Dès que l’on parle d’espionnage à un citoyen des Mondes Connus, aussitôt l’image de l’Oeil impérial lui vient à l’esprit. Cette agence de renseignement est la plus ancienne de toutes, ses racines remontant aux services de sécurité internes de la Première République, mais elle est également l’une des plus redoutables, bien que l’Agence Jakovian garde toute sa prédominance.
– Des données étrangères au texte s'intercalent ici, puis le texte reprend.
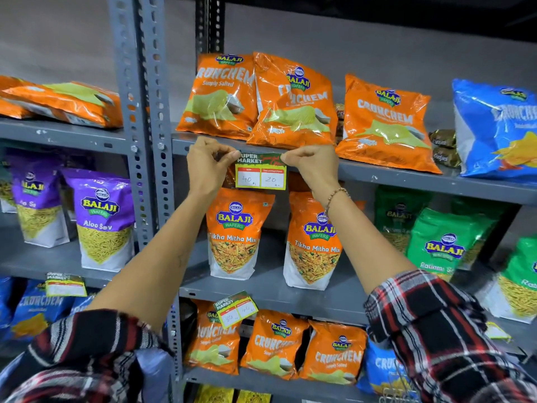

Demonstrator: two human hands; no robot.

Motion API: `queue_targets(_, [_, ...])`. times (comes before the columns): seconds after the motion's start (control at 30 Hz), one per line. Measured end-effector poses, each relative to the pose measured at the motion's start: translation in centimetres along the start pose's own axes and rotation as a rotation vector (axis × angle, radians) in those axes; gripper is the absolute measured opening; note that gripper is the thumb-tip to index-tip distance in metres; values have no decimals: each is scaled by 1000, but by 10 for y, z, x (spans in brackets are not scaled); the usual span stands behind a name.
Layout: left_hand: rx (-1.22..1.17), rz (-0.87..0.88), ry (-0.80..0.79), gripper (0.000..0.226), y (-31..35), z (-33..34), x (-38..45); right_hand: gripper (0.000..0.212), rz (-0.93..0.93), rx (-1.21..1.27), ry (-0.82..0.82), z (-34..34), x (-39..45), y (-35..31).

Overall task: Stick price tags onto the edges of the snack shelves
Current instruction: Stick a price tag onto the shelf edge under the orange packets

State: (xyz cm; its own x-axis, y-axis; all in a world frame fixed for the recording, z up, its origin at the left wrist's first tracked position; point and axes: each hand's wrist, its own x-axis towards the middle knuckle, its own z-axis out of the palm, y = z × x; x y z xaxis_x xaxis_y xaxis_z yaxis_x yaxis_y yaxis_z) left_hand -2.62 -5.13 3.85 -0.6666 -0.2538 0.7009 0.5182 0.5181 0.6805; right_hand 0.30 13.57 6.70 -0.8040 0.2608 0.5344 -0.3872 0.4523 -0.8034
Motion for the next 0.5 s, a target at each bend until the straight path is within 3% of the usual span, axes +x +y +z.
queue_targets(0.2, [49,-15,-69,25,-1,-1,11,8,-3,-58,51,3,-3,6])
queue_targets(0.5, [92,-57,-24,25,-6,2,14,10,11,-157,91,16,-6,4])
Les réformes de Vladimir, dont l’Oeil tirera son nom actuel, et les crédits octroyés par cinq siècles de Régence auront donné à l’agence son efficacité actuelle - mais également une certaine indépendance d’esprit parfois excessive (la valse des Régents tous les dix ans ont laissé penser aux plus anciens agents qu’ils étaient les véritables maîtres de l’Oeil impérial - jusqu’à ce qu’Alexius monte sur le trône, entraînant un conflit larvé avec les nouvelles recrues, fidèles à l’Empereur...).
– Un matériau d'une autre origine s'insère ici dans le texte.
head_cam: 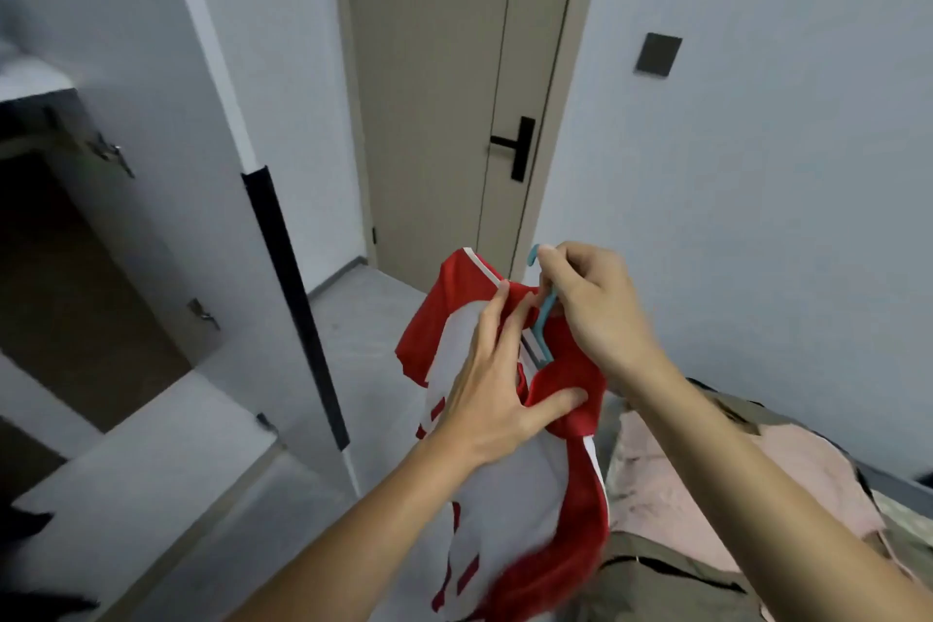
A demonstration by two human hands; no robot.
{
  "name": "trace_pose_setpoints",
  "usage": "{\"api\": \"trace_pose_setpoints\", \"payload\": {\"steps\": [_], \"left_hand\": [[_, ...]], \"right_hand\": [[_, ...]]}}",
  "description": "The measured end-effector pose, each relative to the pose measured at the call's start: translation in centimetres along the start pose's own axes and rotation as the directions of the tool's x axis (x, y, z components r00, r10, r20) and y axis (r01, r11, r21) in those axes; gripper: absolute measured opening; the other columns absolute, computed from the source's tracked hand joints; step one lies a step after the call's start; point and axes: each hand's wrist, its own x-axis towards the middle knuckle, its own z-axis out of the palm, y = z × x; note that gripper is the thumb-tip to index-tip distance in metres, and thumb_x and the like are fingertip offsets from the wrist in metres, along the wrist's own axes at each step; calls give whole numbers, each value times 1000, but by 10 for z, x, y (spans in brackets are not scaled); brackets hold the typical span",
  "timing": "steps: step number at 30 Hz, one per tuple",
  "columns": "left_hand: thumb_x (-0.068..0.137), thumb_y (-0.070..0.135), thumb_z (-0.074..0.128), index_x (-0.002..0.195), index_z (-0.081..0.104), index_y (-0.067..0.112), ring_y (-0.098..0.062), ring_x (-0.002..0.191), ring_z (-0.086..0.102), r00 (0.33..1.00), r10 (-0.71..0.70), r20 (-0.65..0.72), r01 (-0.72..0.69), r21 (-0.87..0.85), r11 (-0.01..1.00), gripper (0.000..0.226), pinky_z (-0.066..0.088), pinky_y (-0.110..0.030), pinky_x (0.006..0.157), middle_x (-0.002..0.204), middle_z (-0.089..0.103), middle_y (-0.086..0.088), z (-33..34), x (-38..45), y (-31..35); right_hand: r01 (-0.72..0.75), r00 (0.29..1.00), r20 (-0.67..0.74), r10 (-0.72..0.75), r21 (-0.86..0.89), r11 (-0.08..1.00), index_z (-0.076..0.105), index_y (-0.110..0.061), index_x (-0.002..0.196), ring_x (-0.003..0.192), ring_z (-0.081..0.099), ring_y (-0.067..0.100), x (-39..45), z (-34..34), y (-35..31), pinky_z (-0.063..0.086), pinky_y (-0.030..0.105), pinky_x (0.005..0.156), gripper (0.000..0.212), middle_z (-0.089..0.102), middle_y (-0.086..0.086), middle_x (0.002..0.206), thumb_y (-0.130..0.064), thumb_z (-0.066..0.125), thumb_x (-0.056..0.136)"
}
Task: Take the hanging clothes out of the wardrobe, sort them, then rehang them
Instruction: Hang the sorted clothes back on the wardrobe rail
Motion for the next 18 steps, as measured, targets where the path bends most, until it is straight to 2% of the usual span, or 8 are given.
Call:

A la fois maîtres-espions et gardiens des palais et préfectures de l’Empire, les membres de l’Oeil impérial sont également des « archéologues » chargés de remettre la main sur d’antiques artefacts, ainsi que des scientifiques, cherchant à développer des technologies oubliées - pour le bien de l’humanité, cela va de soit... En bons espions, ils n’en demeurent pas moins des assassins et des manipulateurs dévoués : pour servir l’Empire, la fin peut parfois justifier les moyens, d’autant plus que les espions de la noblesse, de l’Église et des guildes sont légions et ne reculent devant aucun moyen.